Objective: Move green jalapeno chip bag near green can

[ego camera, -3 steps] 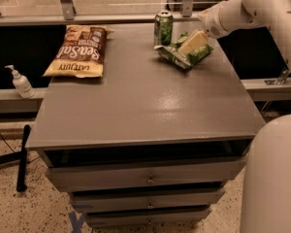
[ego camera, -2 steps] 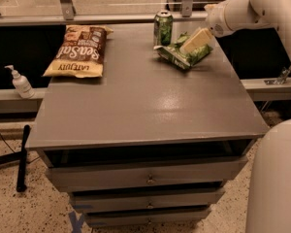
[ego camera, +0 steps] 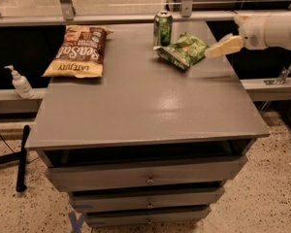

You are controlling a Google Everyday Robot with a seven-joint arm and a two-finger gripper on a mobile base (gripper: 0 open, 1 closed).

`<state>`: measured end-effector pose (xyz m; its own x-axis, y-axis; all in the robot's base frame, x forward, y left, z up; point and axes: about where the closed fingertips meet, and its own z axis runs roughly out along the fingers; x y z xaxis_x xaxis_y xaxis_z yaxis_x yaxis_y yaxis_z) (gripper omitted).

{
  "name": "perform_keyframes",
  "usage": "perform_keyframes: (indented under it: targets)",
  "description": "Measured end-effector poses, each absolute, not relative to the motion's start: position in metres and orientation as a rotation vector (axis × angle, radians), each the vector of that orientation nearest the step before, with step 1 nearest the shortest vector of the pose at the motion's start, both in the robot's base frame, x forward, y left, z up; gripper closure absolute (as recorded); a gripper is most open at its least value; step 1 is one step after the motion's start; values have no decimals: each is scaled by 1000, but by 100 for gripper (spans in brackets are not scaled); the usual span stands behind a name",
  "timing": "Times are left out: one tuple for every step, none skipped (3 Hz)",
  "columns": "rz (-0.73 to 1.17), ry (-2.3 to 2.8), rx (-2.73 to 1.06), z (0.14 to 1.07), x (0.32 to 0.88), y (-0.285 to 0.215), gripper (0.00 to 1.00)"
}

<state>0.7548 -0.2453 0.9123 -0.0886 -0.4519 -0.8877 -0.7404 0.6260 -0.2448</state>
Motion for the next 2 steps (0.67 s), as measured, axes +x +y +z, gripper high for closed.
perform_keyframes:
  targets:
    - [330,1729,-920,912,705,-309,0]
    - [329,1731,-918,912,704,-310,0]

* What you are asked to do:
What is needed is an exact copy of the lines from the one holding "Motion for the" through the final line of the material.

* Answer space:
Motion for the next 2 steps (0.67 s), as measured, axes +x +y +z, gripper high for closed.
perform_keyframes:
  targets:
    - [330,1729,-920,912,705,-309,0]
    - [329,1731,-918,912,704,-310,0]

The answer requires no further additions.